Background: Lab testing is critical for clinical decision-making and used throughout healthcare systems. Overuse of lab testing is known to be commonplace and contributes to shortages in lab testing materials. While practices exist at medical institutions that aim to limit lab test overuse, it is unclear which interventions are effective.

Methods: We aimed to reduce unnecessary inpatient serum magnesium laboratory testing through Lean methodology, which included (1) investigation of magnesium testing practices, (2) identifying root causes of low-value tests (3) designing and implementing an intervention plan that limited the number of recurrent, sequential magnesium lab tests that can be ordered, and (4) monthly tracking of changes to magnesium lab testing. We examined the historical volume of magnesium lab tests ordered and stratified them by service line. In addition, we surveyed front-line clinicians on their cognitive processes in ordering magnesium tests. Utilizing the quantitative and qualitative data, we performed a root cause analysis with Lean tools and identified largest, intervenable contributors to unnecessary magnesium lab tests. An intervention plan was designed and implemented hospital-wide, and we compared the number of magnesium lab tests ordered between the pre-intervention period (Apr-Spt 2021) and post-intervention period (Oct 2021-Apr 2022). We designed and implemented an electronic health record intervention that limited the computerized ordering of recurrent magnesium lab tests to a maximum of 4 instances within a 48 hour period, along with clinician education.

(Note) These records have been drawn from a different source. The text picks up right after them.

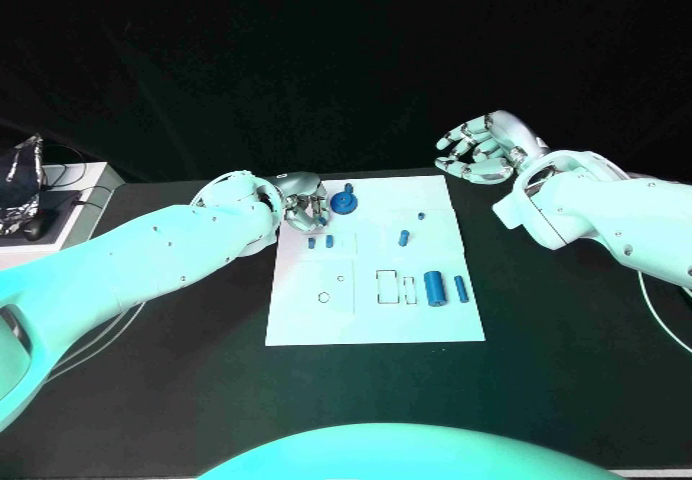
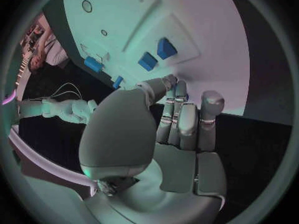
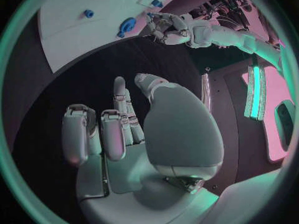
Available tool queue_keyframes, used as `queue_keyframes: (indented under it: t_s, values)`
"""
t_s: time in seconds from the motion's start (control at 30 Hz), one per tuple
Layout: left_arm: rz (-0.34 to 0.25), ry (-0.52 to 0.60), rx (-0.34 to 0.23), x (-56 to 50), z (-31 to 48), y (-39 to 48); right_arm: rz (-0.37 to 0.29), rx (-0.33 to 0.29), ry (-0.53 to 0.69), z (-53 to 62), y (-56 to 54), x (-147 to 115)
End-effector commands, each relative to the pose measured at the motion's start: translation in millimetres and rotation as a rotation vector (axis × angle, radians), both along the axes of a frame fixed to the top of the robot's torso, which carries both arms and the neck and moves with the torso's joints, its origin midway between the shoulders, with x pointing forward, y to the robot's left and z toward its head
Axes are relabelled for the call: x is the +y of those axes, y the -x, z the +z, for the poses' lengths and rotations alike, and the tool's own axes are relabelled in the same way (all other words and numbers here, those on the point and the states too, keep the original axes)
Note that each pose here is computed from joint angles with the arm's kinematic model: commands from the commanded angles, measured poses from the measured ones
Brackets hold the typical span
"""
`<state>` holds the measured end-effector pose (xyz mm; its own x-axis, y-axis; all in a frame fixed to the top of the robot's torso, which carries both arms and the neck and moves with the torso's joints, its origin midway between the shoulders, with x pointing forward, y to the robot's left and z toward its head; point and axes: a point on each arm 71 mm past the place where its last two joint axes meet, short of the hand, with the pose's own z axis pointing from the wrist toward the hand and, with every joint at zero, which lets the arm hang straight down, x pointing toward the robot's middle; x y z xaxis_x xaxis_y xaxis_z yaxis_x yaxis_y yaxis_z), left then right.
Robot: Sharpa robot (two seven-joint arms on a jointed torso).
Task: Assemble the parts on the task board
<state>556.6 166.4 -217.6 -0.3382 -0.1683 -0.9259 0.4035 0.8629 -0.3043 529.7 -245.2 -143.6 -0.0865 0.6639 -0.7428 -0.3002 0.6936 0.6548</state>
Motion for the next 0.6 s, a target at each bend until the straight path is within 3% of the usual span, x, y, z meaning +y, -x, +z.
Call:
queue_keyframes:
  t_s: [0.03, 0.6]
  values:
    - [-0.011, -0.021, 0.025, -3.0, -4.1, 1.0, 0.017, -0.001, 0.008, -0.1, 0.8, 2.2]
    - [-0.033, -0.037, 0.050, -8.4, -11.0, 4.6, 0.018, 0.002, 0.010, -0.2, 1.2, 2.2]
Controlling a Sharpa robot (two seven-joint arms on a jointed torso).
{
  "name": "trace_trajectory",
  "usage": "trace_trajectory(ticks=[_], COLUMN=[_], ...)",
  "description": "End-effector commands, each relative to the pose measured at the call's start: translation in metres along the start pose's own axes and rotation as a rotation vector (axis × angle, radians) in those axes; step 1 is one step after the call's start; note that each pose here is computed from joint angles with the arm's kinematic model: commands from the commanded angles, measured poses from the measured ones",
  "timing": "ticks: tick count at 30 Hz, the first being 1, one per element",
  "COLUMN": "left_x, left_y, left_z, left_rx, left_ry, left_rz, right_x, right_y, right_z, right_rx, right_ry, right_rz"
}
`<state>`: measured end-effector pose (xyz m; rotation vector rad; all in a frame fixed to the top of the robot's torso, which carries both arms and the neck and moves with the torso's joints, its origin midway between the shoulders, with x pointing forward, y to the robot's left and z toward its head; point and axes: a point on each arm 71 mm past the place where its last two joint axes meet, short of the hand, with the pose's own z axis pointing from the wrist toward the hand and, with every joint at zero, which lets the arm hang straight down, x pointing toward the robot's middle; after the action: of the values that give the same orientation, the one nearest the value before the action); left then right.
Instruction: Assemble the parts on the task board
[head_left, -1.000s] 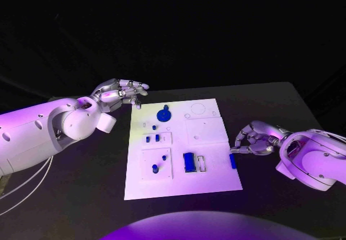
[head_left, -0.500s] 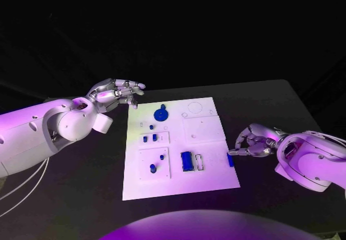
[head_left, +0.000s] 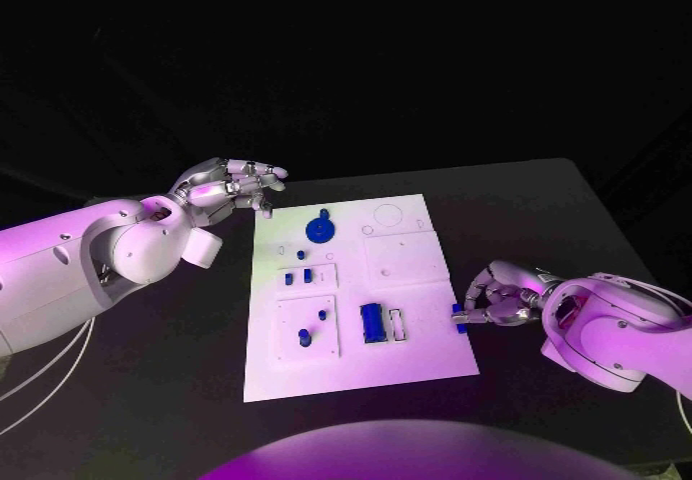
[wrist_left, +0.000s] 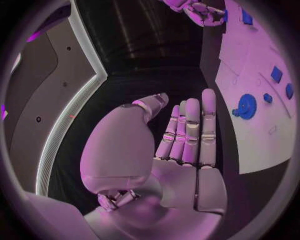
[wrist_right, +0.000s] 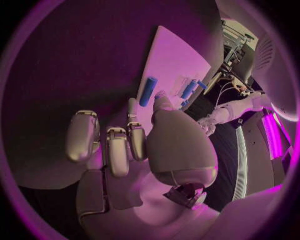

Results: Magnesium lab tests were found to account for approximately $1 million in direct costs over the course of a year with only 25% of those tests coming back as abnormal. The top 5 service lines ordering magnesium tests were identified to be Cardiac Surgery, Cardiology, Hospitalist, Hematology and BMT. At 6 months post-intervention, we found an 8% overall reduction in magnesium lab testing and a ~24% reduction in the original magnesium lab orders (Average Total: 19,244/month pre vs 17,725/month post; Average Original Lab Order: 19,244/month pre vs 12,811/month post) without significant changes in rapid responses/code blues. Savings thus far on the order of $70,000 – $80,000 extrapolated for the year.

Conclusions: Changes to order capabilities for magnesium testing are able to drive down overuse as well as result in hospital-wide savings. Limits on recurrent lab test orders in general may reduce overuse without impacting patient safety.